Q. What is a Restricted Stock Award?
A. A Restricted Stock Award is a grant of company stock in which the recipient’s rights in the stock are restricted until the shares vest (or lapse in restrictions). The restricted period is called a vesting period. Vesting periods can be met by the passage of time, or by company or individual performance. If the recipient does not meet the conditions the company set forth prior to the end of the vesting period, the shares are typically forfeited.
Q. How is a Restricted Stock Award different from a Restricted Stock Unit?

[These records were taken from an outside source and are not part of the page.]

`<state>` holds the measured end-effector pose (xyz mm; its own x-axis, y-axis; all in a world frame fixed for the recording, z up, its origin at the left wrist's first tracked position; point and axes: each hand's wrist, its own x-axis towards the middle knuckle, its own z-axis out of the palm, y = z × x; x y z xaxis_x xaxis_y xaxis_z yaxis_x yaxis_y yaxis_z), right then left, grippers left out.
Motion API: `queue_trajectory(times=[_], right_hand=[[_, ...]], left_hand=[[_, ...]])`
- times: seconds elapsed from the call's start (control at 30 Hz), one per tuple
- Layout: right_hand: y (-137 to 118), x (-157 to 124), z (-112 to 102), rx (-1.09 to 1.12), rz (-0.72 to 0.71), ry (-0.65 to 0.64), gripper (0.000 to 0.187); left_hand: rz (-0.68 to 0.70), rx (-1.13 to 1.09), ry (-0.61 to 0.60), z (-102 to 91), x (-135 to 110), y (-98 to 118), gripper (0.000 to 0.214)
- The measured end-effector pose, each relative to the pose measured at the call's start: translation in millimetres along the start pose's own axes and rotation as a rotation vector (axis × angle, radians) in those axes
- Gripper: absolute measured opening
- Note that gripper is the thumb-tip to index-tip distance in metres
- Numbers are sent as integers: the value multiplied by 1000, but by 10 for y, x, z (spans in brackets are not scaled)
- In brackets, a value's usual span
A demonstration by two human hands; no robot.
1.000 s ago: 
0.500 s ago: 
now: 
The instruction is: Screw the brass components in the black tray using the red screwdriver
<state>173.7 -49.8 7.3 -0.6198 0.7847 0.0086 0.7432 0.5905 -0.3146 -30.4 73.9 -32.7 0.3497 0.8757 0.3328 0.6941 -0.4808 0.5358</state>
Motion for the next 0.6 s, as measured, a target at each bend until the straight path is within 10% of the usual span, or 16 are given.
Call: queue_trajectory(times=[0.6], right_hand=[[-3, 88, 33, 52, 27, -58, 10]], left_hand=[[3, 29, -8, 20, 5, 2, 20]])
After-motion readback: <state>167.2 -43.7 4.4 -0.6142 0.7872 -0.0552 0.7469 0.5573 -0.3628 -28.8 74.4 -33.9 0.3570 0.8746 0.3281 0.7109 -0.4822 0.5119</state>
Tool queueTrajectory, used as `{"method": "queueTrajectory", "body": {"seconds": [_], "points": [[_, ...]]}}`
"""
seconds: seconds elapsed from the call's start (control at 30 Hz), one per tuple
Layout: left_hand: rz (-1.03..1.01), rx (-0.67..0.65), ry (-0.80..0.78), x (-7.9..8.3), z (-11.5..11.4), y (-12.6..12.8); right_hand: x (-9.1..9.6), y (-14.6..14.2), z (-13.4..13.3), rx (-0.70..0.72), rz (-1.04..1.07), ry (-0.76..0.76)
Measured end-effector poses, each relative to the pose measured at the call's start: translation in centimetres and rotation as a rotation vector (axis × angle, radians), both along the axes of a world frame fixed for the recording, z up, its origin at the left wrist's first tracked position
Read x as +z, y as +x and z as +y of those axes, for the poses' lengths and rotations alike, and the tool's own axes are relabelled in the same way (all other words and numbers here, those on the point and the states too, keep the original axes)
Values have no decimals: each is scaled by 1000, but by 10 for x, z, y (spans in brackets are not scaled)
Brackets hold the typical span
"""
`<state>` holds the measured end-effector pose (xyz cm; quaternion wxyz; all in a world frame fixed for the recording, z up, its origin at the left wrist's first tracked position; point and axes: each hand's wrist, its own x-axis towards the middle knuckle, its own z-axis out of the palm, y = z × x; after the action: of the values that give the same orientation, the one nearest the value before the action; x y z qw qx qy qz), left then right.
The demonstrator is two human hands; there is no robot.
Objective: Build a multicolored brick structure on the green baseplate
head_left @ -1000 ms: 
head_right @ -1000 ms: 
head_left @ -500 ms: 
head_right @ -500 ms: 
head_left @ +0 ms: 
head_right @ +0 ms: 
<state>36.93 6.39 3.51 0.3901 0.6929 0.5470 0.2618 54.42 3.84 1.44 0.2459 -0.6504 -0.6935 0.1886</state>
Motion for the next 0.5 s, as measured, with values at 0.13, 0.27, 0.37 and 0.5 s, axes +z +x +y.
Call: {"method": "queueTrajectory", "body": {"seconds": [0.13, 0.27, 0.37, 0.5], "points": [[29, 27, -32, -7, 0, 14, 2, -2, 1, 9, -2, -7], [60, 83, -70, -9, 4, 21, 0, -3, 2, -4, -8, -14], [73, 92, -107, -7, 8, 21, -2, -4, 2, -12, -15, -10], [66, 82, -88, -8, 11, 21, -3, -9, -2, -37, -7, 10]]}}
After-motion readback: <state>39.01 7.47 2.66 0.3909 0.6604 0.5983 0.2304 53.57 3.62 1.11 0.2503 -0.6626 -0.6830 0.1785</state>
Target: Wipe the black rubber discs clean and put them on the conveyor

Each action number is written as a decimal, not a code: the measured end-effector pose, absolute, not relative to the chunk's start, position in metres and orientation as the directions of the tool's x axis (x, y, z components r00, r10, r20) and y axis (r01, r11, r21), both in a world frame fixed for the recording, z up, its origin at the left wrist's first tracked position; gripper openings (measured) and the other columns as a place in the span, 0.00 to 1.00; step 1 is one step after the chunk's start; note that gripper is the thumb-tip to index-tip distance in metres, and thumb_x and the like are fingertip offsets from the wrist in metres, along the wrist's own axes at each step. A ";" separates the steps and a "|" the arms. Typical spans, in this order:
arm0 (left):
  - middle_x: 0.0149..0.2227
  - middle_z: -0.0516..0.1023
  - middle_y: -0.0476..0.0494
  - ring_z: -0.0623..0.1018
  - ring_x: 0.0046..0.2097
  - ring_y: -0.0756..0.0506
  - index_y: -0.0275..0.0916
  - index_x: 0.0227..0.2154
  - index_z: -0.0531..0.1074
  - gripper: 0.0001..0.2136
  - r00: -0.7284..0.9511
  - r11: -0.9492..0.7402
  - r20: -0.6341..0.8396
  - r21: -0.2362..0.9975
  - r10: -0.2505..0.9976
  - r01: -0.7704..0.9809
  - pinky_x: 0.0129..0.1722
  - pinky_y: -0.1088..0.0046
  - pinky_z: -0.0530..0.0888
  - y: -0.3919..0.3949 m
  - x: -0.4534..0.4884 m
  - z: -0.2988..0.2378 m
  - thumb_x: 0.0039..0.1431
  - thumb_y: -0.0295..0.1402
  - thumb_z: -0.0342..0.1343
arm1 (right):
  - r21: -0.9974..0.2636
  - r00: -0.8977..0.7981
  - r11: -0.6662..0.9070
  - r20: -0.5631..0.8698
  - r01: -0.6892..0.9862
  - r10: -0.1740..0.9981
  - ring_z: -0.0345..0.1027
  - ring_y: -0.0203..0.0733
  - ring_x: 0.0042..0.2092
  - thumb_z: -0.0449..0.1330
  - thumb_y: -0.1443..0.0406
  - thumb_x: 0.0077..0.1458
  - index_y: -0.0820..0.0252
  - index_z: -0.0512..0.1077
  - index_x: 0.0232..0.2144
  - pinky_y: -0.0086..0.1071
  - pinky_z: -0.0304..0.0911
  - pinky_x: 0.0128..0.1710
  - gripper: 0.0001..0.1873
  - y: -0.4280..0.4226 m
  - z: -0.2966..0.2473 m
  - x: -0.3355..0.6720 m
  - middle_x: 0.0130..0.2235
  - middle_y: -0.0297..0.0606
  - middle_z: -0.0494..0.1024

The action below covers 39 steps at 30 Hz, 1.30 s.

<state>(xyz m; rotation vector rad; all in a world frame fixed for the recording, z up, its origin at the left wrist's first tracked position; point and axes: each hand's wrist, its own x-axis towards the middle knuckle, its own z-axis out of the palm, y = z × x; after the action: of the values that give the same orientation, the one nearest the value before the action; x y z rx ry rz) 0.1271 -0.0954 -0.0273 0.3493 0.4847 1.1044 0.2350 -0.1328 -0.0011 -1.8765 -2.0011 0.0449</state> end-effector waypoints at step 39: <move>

A. Like a Restricted Stock Award, a Restricted Stock Unit is a grant valued in terms of company stock. Unlike a Restricted Stock Award, no company stock is issued at the time of a Restricted Stock Unit grant, and therefore no Special Tax 83(b) Elections can be made at grant. After a grant recipient satisfies the vesting requirement, the company distributes shares or the cash equivalent of the number of shares used to value the unit. If the plan rules allow it, the company may require or the recipient may choose to defer distribution to a later date. Vesting requirements can be met by the passage of time, or by company or individual performance. If the recipient does not meet the conditions the company set forth prior to the end of the vesting period, the shares are typically forfeited.
Q. How is a Restricted Stock Award different from control and restricted stock?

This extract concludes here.